Problem to work on:
Going through the data below, copy out each line where the word "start" shows up.
--- Input data ---
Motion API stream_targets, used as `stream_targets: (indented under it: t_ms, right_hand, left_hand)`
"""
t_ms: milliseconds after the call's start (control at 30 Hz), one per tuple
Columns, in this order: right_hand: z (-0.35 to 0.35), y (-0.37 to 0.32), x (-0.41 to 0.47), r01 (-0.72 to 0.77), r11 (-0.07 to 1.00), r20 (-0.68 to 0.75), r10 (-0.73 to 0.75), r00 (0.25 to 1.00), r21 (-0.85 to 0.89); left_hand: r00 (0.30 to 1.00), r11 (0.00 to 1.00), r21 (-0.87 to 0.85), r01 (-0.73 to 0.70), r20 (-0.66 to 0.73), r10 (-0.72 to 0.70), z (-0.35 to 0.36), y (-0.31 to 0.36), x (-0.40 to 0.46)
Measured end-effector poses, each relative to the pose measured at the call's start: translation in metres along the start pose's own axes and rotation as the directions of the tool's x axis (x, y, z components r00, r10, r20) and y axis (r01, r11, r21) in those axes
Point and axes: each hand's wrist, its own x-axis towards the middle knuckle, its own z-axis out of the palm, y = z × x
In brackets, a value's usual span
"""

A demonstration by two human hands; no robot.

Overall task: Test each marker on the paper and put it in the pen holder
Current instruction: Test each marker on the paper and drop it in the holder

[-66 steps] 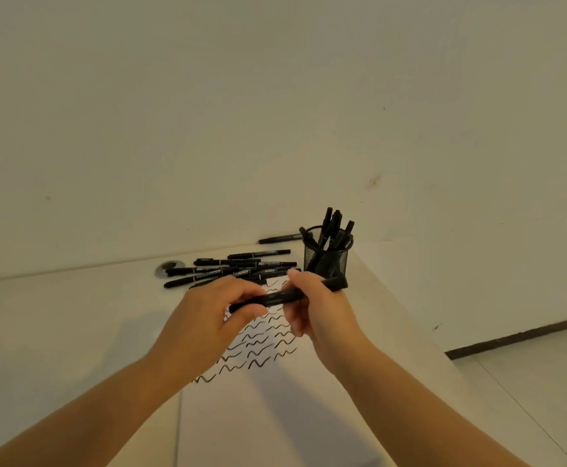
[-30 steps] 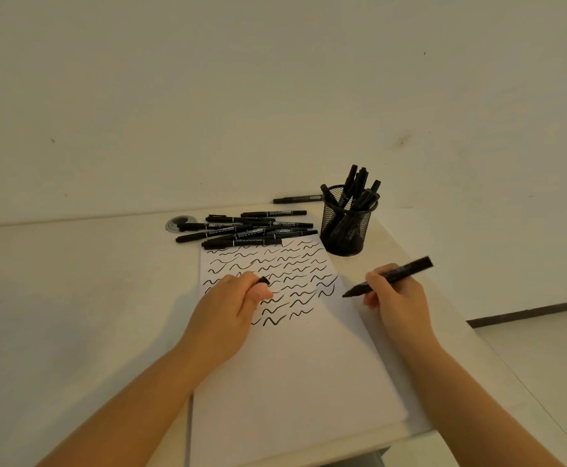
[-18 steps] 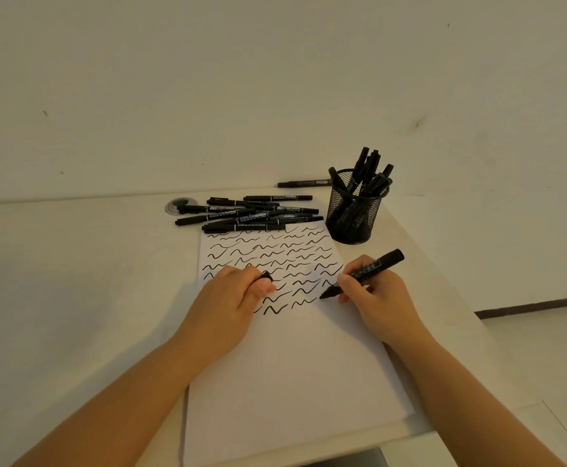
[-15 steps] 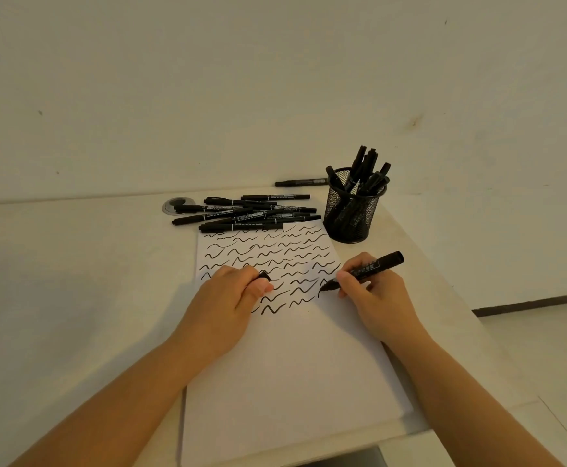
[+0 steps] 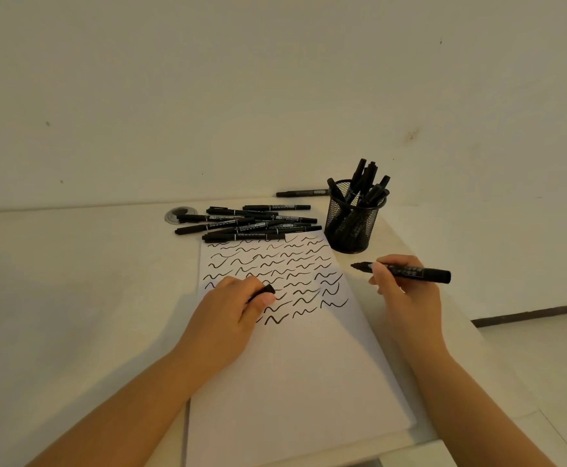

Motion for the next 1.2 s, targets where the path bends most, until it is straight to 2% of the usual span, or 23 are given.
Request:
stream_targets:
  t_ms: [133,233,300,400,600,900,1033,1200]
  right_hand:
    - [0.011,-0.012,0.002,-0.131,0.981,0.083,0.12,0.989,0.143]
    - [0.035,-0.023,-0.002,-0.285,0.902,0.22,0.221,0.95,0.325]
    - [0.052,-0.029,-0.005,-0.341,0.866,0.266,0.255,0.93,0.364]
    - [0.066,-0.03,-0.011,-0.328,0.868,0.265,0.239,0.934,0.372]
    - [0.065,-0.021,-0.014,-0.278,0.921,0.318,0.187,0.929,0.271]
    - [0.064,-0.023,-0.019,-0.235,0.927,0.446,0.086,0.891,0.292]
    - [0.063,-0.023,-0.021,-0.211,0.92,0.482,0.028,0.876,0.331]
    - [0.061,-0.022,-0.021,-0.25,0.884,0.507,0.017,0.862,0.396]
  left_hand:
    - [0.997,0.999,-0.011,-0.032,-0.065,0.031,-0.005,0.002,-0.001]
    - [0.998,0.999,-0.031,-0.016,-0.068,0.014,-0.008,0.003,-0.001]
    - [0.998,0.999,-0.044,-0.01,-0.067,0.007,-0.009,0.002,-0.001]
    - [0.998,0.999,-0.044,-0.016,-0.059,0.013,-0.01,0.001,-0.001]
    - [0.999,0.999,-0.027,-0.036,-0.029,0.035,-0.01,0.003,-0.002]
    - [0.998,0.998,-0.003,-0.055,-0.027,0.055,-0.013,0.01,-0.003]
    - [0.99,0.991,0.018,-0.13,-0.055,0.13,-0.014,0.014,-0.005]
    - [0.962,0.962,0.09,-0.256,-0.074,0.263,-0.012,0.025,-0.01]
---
Written answer:
t_ms: milliseconds after the call's start (control at 30 Hz), one per tuple
Measured end-effector poses, each relative to the pose measured at the call's start: translation in metres along the start pose's own axes and rotation as the directions of the tool's x axis (x, y, z components r00, r10, r20) and y axis (r01, r11, r21) in those axes

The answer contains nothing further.